WHAT TO PRODUCE
The response should consist of the data reproduced word for word.

Stored entries
Start of Block
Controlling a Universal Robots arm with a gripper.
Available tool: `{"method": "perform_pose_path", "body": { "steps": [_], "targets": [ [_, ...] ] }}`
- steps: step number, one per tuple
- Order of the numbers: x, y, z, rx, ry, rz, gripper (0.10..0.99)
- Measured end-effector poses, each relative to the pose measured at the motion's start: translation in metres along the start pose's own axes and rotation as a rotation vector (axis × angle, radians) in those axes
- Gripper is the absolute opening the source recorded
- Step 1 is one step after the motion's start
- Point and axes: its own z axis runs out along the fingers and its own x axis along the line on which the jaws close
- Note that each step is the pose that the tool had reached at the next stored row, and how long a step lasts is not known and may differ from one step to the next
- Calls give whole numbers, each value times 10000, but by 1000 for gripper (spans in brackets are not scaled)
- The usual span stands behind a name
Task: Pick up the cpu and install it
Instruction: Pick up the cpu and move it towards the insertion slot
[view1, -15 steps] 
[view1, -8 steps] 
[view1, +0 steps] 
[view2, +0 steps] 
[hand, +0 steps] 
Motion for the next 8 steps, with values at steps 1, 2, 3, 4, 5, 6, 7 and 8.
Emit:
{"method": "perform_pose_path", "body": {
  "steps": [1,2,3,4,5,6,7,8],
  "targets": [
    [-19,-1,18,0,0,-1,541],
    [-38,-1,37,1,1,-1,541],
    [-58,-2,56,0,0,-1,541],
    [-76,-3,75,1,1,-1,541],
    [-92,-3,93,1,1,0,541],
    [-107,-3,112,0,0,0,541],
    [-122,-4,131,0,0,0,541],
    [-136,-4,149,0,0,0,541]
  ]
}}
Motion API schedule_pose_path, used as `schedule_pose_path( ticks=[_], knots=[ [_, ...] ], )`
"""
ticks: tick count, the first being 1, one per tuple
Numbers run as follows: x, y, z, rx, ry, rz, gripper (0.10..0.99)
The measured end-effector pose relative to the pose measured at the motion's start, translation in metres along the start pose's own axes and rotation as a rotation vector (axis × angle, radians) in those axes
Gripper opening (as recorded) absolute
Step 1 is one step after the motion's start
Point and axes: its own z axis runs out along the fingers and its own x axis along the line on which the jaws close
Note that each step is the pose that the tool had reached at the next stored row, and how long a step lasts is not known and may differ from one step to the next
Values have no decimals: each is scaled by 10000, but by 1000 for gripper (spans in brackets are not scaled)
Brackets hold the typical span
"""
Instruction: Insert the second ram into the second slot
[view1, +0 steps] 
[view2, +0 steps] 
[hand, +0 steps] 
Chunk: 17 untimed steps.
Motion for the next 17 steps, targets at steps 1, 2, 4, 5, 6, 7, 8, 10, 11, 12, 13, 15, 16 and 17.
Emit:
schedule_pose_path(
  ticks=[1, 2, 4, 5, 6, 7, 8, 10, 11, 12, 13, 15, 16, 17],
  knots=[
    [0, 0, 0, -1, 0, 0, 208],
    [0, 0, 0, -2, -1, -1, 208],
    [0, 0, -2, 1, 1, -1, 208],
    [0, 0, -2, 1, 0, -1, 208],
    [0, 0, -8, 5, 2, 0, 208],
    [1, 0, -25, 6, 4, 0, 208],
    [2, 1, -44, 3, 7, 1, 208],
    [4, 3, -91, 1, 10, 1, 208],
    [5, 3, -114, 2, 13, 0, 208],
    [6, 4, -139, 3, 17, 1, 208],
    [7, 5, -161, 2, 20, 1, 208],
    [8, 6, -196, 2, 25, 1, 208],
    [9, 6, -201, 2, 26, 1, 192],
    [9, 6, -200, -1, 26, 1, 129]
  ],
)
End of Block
COMPLETED TASK
Controlling a Universal Robots arm with a gripper.
Available tool: `{"method": "perform_pose_path", "body": { "steps": [_], "targets": [ [_, ...] ] }}`
- steps: step number, one per tuple
- Order of the numbers: x, y, z, rx, ry, rz, gripper (0.10..0.99)
- Measured end-effector poses, each relative to the pose measured at the motion's start: translation in metres along the start pose's own axes and rotation as a rotation vector (axis × angle, radians) in those axes
- Gripper is the absolute opening the source recorded
- Step 1 is one step after the motion's start
- Point and axes: its own z axis runs out along the fingers and its own x axis along the line on which the jaws close
- Note that each step is the pose that the tool had reached at the next stored row, and how long a step lasts is not known and may differ from one step to the next
- Calls give whole numbers, each value times 10000, but by 1000 for gripper (spans in brackets are not scaled)
- The usual span stands behind a name
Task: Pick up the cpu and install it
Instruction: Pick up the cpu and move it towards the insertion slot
[view1, -15 steps] 
[view1, -8 steps] 
[view1, +0 steps] 
[view2, +0 steps] 
[hand, +0 steps] 
Motion for the next 8 steps, with values at steps 1, 2, 3, 4, 5, 6, 7 and 8.
Emit:
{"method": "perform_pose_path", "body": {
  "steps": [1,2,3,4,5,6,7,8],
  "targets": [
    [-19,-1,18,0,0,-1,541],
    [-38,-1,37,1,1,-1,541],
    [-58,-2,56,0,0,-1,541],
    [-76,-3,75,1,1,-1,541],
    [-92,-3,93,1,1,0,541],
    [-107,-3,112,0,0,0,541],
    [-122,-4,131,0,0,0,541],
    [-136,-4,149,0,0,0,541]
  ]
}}
Motion API schedule_pose_path, used as `schedule_pose_path( ticks=[_], knots=[ [_, ...] ], )`
"""
ticks: tick count, the first being 1, one per tuple
Numbers run as follows: x, y, z, rx, ry, rz, gripper (0.10..0.99)
The measured end-effector pose relative to the pose measured at the motion's start, translation in metres along the start pose's own axes and rotation as a rotation vector (axis × angle, radians) in those axes
Gripper opening (as recorded) absolute
Step 1 is one step after the motion's start
Point and axes: its own z axis runs out along the fingers and its own x axis along the line on which the jaws close
Note that each step is the pose that the tool had reached at the next stored row, and how long a step lasts is not known and may differ from one step to the next
Values have no decimals: each is scaled by 10000, but by 1000 for gripper (spans in brackets are not scaled)
Brackets hold the typical span
"""
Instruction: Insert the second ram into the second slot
[view1, +0 steps] 
[view2, +0 steps] 
[hand, +0 steps] 
Chunk: 17 untimed steps.
Motion for the next 17 steps, targets at steps 1, 2, 4, 5, 6, 7, 8, 10, 11, 12, 13, 15, 16 and 17.
Emit:
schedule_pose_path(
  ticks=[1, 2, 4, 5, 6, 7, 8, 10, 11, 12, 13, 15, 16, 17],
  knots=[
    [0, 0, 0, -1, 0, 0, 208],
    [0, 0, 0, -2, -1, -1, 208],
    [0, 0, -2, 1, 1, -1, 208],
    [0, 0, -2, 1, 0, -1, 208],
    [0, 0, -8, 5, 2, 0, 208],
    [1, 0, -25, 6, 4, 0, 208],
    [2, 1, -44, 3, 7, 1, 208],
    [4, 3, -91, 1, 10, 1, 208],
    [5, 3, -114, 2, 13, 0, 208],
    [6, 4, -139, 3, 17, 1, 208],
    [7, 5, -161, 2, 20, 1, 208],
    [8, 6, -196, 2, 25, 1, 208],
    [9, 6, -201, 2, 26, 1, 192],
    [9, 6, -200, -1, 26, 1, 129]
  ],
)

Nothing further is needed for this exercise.